SQL replacement query for variable content

advertisements

I am looking for a SQL query to clean up a hacked SQL Server database. I have some basic SQL knowledge, but I have no idea how to solve the below.

For one of our websites we have a SQL Server database that was recently hacked into. Thousands of records were filled with hidden divs, containing all sorts of dodgy references. Our ISP says the content of the database is not their responsibility and they have no knowledge how to help us clean up the database. There are no clean backups available. It is way too much work to go through all records manually.
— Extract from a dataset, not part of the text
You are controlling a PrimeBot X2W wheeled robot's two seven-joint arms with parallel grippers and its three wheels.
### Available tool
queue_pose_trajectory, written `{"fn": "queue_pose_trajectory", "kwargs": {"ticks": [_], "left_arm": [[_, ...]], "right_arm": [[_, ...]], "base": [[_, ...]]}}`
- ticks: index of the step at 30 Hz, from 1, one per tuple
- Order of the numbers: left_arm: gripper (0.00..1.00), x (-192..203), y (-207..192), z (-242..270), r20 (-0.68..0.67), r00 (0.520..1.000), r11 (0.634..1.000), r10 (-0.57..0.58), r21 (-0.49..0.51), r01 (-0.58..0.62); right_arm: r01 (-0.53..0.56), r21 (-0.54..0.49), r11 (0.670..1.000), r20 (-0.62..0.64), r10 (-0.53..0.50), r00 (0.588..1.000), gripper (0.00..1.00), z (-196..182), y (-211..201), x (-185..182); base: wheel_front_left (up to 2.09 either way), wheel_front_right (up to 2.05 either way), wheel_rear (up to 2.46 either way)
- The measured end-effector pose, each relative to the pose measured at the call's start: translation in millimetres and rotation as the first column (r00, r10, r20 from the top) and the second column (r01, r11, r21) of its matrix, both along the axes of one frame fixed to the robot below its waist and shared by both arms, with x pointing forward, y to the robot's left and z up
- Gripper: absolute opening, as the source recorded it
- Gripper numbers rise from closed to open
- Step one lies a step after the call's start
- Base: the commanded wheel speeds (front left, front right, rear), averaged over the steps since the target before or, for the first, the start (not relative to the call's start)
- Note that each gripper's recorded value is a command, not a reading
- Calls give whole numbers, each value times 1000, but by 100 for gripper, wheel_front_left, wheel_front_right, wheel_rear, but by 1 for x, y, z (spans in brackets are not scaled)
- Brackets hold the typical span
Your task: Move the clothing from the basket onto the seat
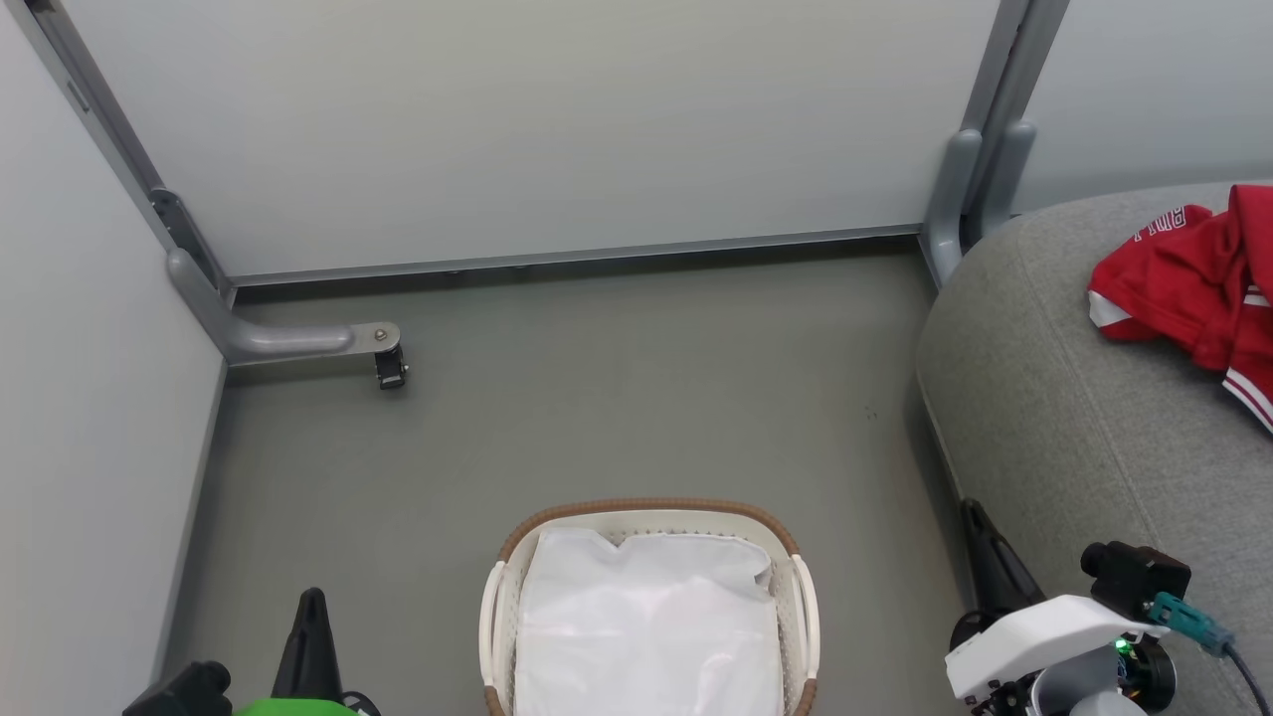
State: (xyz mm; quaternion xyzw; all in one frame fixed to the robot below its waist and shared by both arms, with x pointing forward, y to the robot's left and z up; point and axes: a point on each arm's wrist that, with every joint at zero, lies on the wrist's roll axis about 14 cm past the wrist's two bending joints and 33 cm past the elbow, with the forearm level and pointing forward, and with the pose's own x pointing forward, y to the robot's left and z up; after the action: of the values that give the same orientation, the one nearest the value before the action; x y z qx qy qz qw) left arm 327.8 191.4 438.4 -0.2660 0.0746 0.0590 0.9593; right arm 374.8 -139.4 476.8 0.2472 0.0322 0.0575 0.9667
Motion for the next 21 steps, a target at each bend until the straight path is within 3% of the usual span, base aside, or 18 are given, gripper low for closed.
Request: {"fn": "queue_pose_trajectory", "kwargs": {"ticks": [10,21], "left_arm": [[0,8,5,5,6,999,989,34,-145,-33],[0,16,6,10,12,998,958,55,-283,-49]], "right_arm": [[45,145,988,-35,-40,999,0,0,-10,2],[84,285,955,-68,-67,995,0,1,-19,4]], "base": [[0,0,0],[0,0,0]]}}
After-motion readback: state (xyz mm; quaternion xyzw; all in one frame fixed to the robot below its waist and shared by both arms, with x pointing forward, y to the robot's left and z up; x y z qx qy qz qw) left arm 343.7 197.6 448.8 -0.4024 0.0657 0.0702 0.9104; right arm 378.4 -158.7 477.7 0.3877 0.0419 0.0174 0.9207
So I am now desperately trying to find a SQL query to remove these blocks of hidden text from the database.

Two useful bits of information:

  1. All the spammy content is contained within div tags. The information between the tags is different in every instance, but they all open and close with the div tag.
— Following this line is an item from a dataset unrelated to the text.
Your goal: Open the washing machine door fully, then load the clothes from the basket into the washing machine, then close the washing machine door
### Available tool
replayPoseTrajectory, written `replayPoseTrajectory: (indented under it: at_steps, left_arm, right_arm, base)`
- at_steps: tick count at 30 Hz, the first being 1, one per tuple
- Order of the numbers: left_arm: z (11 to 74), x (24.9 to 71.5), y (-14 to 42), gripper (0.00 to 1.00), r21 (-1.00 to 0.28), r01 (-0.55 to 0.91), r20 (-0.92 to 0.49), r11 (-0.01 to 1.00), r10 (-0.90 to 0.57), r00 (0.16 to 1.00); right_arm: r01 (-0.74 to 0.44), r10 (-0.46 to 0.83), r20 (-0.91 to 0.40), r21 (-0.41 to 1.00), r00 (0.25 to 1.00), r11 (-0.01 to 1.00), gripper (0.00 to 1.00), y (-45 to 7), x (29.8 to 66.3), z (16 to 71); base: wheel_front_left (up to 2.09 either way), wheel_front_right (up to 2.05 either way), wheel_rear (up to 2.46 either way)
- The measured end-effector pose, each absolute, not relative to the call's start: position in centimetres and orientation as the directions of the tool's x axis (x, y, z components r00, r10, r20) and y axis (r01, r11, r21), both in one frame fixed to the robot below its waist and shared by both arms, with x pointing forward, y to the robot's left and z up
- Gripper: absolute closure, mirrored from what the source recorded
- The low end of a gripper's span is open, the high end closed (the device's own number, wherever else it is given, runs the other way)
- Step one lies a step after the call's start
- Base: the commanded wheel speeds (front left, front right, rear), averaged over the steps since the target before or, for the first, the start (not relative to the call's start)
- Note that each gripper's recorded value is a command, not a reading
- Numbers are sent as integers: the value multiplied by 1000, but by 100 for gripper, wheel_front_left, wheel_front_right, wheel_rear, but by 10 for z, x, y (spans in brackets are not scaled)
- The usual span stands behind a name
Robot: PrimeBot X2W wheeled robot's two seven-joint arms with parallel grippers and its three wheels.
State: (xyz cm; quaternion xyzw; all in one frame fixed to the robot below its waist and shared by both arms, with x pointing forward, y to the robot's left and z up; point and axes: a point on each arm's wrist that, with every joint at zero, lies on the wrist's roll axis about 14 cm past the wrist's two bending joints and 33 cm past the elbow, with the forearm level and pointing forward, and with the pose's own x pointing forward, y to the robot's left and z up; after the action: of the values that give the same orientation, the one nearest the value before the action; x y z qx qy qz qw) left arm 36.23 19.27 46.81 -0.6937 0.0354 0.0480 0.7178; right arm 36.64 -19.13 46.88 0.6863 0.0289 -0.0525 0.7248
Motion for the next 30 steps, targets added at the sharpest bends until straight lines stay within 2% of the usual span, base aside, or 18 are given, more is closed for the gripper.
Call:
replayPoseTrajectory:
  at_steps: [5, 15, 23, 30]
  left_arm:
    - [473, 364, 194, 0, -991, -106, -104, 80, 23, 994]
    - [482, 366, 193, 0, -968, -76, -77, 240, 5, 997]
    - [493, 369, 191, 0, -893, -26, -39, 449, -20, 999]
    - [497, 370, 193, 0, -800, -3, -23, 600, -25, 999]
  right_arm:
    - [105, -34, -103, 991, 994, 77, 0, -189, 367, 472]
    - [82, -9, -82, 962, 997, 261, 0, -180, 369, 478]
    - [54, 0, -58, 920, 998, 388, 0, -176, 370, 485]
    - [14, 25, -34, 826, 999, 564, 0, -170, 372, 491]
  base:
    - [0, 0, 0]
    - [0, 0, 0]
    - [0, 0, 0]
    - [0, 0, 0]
  2. Our original data will have some HTML-content, but will never contain div tags. So if we can find a way to remove everything from the starting div up to and including the closing div, then we would be sorted.

Any assistance here is much appreciated. Thanks for your time.


Try this out; will only work if your assumptions are correct. Another assumption hacker did not add nested DIVs. And yes, TEST this thoroughly before running the update. And back up your data before running the update.

CREATE TABLE #temp(id INT IDENTITY, html VARCHAR(MAX));

INSERT #temp(html)
VALUES('<p>Some text</p><strong>other text</strong><div>added by hacker</div>')
,('<p>Some text</p><strong>other text<div>added by hacker within html tag</div></strong>')
,('<p>Some text</p><div>some other text added by <a href="http://google.com">hack</a></div><strong>other text</strong>');

SELECT html
,  CHARINDEX('<div',html) AS startPos
, CHARINDEX('</div>',html) AS endPos
, (CHARINDEX('</div>',html)+6)-(CHARINDEX('<div',html)) AS stringLenToRemove
, SUBSTRING(html, CHARINDEX('<div',html), (CHARINDEX('</div>',html)+6)-(CHARINDEX('<div',html))) AS HtmlAddedByHack
,REPLACE(html,SUBSTRING(html, CHARINDEX('<div',html), (CHARINDEX('</div>',html)+6)-(CHARINDEX('<div',html))), '') AS sanitizedHtml
FROM #temp;

--UPDATE #temp
--SET html = REPLACE(html,SUBSTRING(html, CHARINDEX('<div',html), (CHARINDEX('</div>',html)+6)-(CHARINDEX('<div',html))), '');

--SELECT  *
--FROM    #temp;